* [EXERCISE AIM] Leave the images aside and output every entry exactly.

* [RECORD SET]
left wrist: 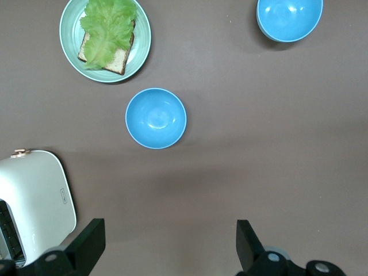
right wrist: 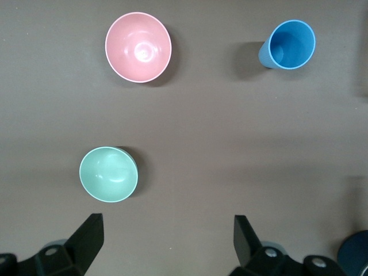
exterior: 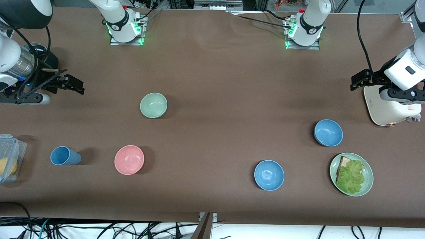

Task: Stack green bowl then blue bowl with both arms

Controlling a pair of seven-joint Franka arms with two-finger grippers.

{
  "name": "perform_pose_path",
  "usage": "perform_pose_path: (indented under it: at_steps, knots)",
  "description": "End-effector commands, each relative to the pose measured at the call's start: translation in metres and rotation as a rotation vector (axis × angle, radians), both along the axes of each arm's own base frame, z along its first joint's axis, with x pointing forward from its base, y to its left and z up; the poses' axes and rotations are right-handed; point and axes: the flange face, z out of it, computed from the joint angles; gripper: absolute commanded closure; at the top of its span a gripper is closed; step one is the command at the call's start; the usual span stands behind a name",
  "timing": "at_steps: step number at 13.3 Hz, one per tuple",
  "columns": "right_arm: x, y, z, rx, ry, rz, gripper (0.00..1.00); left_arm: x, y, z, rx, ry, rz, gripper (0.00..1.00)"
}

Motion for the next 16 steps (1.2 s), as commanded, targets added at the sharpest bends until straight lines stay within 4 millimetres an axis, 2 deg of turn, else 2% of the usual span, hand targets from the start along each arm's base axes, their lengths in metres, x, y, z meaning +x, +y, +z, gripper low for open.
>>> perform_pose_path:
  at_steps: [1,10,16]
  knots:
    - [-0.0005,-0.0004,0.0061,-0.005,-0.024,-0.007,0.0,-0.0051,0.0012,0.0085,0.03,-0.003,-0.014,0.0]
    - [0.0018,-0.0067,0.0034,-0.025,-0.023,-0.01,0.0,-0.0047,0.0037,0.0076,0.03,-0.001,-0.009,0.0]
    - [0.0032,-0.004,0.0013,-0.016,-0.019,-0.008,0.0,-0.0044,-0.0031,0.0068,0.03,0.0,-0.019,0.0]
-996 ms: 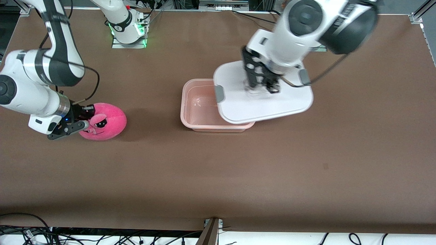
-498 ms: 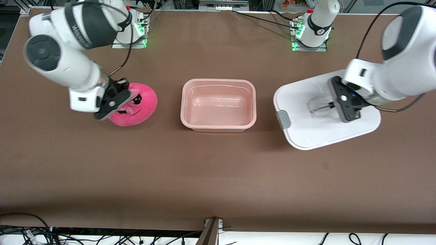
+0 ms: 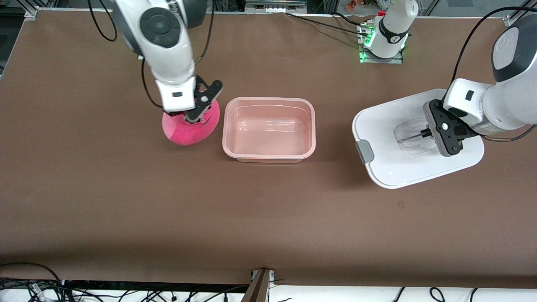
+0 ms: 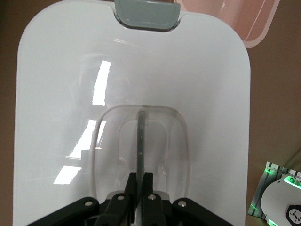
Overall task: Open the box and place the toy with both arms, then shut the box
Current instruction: 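Carry the pink toy with the right gripper into the pink box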
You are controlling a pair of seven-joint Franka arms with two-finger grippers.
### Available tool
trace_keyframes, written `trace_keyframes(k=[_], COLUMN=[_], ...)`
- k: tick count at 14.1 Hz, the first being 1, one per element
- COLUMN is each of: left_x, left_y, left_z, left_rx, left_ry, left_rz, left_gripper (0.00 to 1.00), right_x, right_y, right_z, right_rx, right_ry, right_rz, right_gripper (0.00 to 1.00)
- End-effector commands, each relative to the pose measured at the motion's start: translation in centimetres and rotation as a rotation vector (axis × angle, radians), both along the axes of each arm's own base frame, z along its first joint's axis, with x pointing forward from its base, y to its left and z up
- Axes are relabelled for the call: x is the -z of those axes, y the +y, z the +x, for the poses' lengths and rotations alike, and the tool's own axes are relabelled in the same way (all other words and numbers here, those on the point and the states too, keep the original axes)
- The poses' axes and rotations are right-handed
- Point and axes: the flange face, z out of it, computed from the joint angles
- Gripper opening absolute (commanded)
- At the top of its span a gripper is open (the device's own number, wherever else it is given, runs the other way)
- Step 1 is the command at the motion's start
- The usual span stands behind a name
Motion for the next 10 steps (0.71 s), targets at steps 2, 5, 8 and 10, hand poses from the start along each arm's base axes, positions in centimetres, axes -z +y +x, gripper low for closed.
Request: trace_keyframes(k=[2,5,8,10], left_x=[-0.2,-0.2,-0.2,-0.2], left_y=[1.3,1.3,1.3,1.5], left_z=[0.1,0.1,0.1,0.1], left_rx=[0.018,0.018,0.017,0.012], left_ry=[0.0,0.0,0.002,0.003], left_rz=[0.012,0.012,0.012,0.012], left_gripper=[0.0,0.0,0.0,0.0], right_x=[2.3,3.3,3.5,3.0], right_y=[3.5,6.2,7.6,8.3], right_z=[-1.1,-1.8,-2.1,-2.2], right_rx=[-0.031,-0.046,-0.034,-0.04], right_ry=[-0.03,-0.057,-0.069,-0.077], right_rz=[-0.072,-0.092,-0.088,-0.076], right_gripper=[0.0,0.0,0.0,0.0])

* [SOLVED PROBLEM]
left wrist: 
right wrist: 
exterior: 

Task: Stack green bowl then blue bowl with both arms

Controlling a pair of seven-joint Franka arms with two-finger grippers.

{
  "name": "perform_pose_path",
  "usage": "perform_pose_path: (indented under it: at_steps, knots)",
  "description": "End-effector commands, each relative to the pose measured at the call's start: translation in metres and rotation as a rotation vector (axis × angle, radians), both along the axes of each arm's own base frame, z along its first joint's axis, with x pointing forward from its base, y to its left and z up; the poses' axes and rotations are right-handed; point and axes: the flange face, z out of it, computed from the joint angles; gripper: absolute commanded closure; at the top of its span a gripper is closed; step one is the command at the call's start; the usual span stands behind a name",
  "timing": "at_steps: step number at 13.3 Hz, one per tuple",
  "columns": "right_arm: x, y, z, rx, ry, rz, gripper (0.00..1.00); left_arm: x, y, z, rx, ry, rz, gripper (0.00..1.00)"
}

Motion for the next 16 steps (1.2 s), as commanded, targets added at the sharpest bends until straight lines stay within 4 millimetres an axis, 2 deg of turn, else 2% of the usual span, hand targets from the start along each arm's base axes, their lengths in metres, x, y, z meaning +x, +y, +z, gripper low for open.
>>> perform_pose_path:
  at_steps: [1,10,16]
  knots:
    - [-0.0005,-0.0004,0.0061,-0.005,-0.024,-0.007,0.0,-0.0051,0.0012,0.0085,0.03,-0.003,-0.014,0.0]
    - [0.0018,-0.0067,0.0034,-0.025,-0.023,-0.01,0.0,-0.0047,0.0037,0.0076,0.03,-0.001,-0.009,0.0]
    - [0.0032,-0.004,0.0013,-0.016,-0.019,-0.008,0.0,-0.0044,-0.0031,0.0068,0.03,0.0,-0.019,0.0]
-996 ms: 
-498 ms: 
+0 ms: 
+0 ms: 
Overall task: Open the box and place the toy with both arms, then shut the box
Current instruction: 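Carry the pink toy with the right gripper into the pink box
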You are controlling a pair of seven-joint Franka arms with two-finger grippers.
### Available tool
trace_keyframes, written `trace_keyframes(k=[_], COLUMN=[_], ...)`
- k: tick count at 14.1 Hz, the first being 1, one per element
- COLUMN is each of: left_x, left_y, left_z, left_rx, left_ry, left_rz, left_gripper (0.00 to 1.00), right_x, right_y, right_z, right_rx, right_ry, right_rz, right_gripper (0.00 to 1.00)
- End-effector commands, each relative to the pose measured at the motion's start: translation in centimetres and rotation as a rotation vector (axis × angle, radians), both along the axes of each arm's own base frame, z along its first joint's axis, with x pointing forward from its base, y to its left and z up
- Axes are relabelled for the call: x is the -z of those axes, y the +y, z the +x, for the poses' lengths and rotations alike, and the tool's own axes are relabelled in the same way (all other words and numbers here, those on the point and the states too, keep the original axes)
- The poses' axes and rotations are right-handed
- Point and axes: the flange face, z out of it, computed from the joint angles
- Gripper opening absolute (commanded)
- At the top of its span a gripper is open (the device's own number, wherever else it is given, runs the other way)
- Step 1 is the command at the motion's start
- The usual span stands behind a name
Motion for the next 10 steps (0.71 s), targets at steps 2, 5, 8 and 10, hand poses from the start along each arm's base axes, positions in centimetres, axes -z +y +x, gripper low for closed.
Request: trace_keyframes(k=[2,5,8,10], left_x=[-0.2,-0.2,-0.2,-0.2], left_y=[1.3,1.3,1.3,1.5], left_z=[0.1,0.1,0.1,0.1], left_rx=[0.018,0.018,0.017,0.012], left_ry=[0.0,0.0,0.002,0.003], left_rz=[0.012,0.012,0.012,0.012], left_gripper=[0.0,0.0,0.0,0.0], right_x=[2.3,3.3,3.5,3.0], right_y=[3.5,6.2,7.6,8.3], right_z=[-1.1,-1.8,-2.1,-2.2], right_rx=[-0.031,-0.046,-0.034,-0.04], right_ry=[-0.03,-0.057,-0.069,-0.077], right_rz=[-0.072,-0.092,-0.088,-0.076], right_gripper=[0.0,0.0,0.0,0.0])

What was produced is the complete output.